There were only a few subsequent scares. In the seventh, third baseman Allen cleanly fielded Ron Hunt's smash. And with two outs in the eighth, Bunning, whose 90 pitches included just 21 balls, ran a full count on Mets outfielder Bob Taylor.

A borderline 3-2 slider froze Taylor. Umpire Ed Sudol called it a strike.

"It was there," Bunning said.

By the bottom of the ninth, the 32,026 fans were on their feet cheering for the Phillies pitcher. On radio, equally excited Mets broadcaster Bob Murphy constantly reminded his listeners of the moment's significance.

"Not since 1880," he told them, "has there been a perfect game in the National League."

Shortstop Charley Smith led off. On a 2-1 pitch, he looped a foul that Wine caught behind third. With that, Altman marched out of the dugout to bat for Amado Samuel.

Bunning bore down. The burly outfielder slapped his first pitch hard to right. Johnny Callison raced toward it, but the ball curved foul. Altman fouled back the next pitch, then swung and missed at the next. Two outs.

With pitcher Tom Sturdivant due up, Stengel summoned another lefthanded pinch-hitter, .074-hitting backup catcher John Stephenson.

"When I first faced him earlier that season, Mauch told me, 'This guy can't spell curveball,' " Bunning recalled. "That's all he was getting."

Stephenson flailed at the first pitch, pulling off badly.

"I must have faced him 18 or 20 times . . . and I never did get a hit," said Stephenson, who became more successful as a scout and college coach. "He always pitched me on the outside."

That's where Bunning threw the second pitch, a called strike.

"You can never possibly come any closer and not get it," Murphy told his listeners. "Jim Bunning is one strike away from a perfect game!"

Stephenson, thinking Bunning had set him up with two curves, geared for a fastball.

Fooled, he stabbed halfheartedly at a third straight breaking ball and missed.

It was 3:19 p.m.

Bunning slammed his fist triumphantly into his glove and strode toward Triandos. The other Phillies hustled to join them.

Back in Cherry Hill, Hoffman had to deal with excited children as well as with calls from neighbors, relatives, and reporters.

In New York, sportswriters and photographers swarmed Bunning's locker. He answered and posed long into Game 2, an 8-2 Phillies win that was 18-year-old Rick Wise's first victory.

Daily News beat man Stan Hochman joked to Bunning that an asterisk ought to accompany his masterpiece since it came against the woeful Mets.

A CBS-TV page, dispatched to the ballpark, waited until the clubhouse crush subsided.
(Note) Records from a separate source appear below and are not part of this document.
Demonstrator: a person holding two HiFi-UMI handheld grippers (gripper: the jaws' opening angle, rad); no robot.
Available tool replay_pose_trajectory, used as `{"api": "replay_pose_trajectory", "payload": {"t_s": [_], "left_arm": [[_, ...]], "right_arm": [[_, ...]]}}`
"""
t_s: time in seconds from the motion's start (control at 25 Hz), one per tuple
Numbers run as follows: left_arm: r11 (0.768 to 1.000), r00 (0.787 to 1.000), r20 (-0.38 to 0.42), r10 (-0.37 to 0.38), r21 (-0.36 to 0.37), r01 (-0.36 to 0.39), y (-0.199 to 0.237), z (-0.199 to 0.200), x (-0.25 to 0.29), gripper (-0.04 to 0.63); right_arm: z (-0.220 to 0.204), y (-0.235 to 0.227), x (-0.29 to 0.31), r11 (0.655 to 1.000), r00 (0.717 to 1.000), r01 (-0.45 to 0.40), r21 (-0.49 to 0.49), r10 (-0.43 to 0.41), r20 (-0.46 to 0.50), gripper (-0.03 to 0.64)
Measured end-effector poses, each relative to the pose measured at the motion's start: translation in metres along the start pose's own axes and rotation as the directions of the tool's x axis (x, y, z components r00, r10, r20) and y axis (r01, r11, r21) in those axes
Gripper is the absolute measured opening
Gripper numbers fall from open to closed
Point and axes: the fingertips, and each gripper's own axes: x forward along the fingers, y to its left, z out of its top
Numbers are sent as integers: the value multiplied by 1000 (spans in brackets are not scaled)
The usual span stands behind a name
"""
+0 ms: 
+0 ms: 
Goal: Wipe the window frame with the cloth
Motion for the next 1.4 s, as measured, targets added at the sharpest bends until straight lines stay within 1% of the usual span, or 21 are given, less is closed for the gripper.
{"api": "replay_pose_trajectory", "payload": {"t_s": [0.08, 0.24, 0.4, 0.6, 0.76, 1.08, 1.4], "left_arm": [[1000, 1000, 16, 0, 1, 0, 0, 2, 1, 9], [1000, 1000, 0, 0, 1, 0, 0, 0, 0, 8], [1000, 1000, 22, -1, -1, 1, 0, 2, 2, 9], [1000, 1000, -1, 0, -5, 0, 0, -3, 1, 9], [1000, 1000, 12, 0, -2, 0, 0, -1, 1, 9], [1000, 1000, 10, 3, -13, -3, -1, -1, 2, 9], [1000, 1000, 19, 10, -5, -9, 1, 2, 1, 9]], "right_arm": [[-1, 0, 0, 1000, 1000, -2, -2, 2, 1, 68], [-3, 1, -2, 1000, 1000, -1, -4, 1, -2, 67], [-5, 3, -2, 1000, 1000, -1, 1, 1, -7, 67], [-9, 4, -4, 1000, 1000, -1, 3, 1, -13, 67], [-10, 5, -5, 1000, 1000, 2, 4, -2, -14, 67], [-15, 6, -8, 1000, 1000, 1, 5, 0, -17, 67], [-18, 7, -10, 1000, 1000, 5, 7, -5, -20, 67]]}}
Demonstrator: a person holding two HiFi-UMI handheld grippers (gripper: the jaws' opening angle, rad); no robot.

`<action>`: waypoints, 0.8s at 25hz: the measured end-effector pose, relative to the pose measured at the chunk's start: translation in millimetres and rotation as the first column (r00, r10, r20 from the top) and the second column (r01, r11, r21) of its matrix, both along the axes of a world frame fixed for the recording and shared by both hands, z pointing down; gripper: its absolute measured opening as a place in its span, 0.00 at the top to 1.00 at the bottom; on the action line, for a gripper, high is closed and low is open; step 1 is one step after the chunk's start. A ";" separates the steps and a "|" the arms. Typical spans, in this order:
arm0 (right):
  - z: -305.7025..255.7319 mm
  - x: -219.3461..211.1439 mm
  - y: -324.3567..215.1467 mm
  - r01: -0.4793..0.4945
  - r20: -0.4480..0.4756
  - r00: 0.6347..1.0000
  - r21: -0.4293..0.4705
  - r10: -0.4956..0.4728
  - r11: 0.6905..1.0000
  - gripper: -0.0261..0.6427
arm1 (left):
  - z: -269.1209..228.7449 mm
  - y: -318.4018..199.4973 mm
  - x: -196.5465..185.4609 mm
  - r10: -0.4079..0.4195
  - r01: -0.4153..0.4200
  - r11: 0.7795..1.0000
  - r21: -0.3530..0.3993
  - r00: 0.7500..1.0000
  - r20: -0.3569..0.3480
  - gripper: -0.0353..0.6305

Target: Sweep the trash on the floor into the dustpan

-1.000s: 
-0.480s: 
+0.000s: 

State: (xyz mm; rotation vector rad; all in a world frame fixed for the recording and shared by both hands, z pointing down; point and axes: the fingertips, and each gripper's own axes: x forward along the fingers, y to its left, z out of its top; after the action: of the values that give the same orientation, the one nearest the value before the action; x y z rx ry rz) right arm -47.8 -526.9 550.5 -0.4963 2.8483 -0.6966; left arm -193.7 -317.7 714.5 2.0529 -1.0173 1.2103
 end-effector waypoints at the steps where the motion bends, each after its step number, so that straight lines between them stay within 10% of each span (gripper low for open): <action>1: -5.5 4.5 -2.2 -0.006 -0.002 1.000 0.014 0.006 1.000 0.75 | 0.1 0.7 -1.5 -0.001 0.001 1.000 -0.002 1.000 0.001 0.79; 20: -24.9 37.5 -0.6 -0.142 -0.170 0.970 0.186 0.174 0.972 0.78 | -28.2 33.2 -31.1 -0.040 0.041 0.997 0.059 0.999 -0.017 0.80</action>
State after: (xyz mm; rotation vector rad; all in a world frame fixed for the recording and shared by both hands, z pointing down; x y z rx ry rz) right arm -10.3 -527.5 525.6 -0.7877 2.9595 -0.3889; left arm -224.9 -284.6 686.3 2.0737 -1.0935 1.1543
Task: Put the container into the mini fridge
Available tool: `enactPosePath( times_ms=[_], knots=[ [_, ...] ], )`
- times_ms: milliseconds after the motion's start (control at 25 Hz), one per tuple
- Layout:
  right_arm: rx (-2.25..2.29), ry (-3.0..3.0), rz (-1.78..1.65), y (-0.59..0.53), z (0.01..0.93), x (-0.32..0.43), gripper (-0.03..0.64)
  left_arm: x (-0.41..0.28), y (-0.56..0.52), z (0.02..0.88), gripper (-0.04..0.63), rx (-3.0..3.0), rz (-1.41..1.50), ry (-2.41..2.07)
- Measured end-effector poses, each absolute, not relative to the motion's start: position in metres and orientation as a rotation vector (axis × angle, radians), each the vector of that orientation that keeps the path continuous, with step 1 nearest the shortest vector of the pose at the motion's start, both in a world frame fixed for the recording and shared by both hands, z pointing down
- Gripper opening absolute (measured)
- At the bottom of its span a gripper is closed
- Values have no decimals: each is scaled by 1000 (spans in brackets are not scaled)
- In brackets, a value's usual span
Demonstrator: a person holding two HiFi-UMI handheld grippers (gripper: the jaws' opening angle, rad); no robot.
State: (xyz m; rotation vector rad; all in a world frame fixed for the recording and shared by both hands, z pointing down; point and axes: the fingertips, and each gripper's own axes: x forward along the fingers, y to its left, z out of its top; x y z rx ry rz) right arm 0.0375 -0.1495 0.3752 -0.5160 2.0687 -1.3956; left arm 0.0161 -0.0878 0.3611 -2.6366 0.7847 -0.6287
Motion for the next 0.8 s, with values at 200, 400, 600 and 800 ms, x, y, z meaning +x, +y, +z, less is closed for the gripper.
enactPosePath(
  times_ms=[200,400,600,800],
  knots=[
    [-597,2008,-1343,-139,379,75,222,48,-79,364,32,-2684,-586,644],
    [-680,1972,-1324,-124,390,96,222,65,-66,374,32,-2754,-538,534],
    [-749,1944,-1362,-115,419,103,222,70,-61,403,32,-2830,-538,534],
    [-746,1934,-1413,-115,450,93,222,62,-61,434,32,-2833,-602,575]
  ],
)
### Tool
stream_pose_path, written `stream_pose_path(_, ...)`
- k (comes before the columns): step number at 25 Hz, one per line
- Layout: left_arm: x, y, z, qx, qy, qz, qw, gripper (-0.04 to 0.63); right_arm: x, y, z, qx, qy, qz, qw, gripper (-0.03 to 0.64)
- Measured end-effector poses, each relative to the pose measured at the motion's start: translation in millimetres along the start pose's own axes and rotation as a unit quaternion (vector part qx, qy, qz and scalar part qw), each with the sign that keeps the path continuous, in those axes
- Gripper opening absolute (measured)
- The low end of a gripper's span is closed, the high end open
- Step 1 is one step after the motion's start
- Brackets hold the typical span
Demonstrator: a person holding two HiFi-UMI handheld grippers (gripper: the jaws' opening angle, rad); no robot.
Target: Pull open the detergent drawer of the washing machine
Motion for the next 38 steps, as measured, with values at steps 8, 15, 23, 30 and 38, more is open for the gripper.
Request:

Then he asked Bunning if he would make a cameo appearance on The Ed Sullivan Show that night at 8.

Bunning, a militant proponent of players' rights, responded instantly.

"How much?"

He agreed to do it for $1,000.

Late that afternoon, Bunning and his traveling companions left the Queens ballpark and headed for Manhattan.

"Everybody said we should go to Toots Shor's, so we did," he recalled. "But it was closed for Father's Day."

With no backup plan, they proceeded to the theater at 52d and Broadway, where Sullivan's weekly TV show was filmed.

There, Bunning met golfer Ken Venturi, who that same day had won the last U.S. Open concluded with a 36-hole final. Venturi had nearly died in the grueling heat at suburban Washington's Congressional Country Club.

"He said, 'I finally do something to get my picture on the front page and you have to go and knock me off,' " Bunning said.

Both athletes were introduced early by Sullivan. They stood, acknowledged the audience's applause, and sat back down.

When the show ended at 9 p.m., the weary and hungry travelers headed home.

"We still hadn't eaten," Bunning remembered. "So we stopped at the first restaurant we hit."

It was at a New Jersey Turnpike rest stop, in a booth at a Howard Johnson's, where Bunning's perfect Father's Day ended.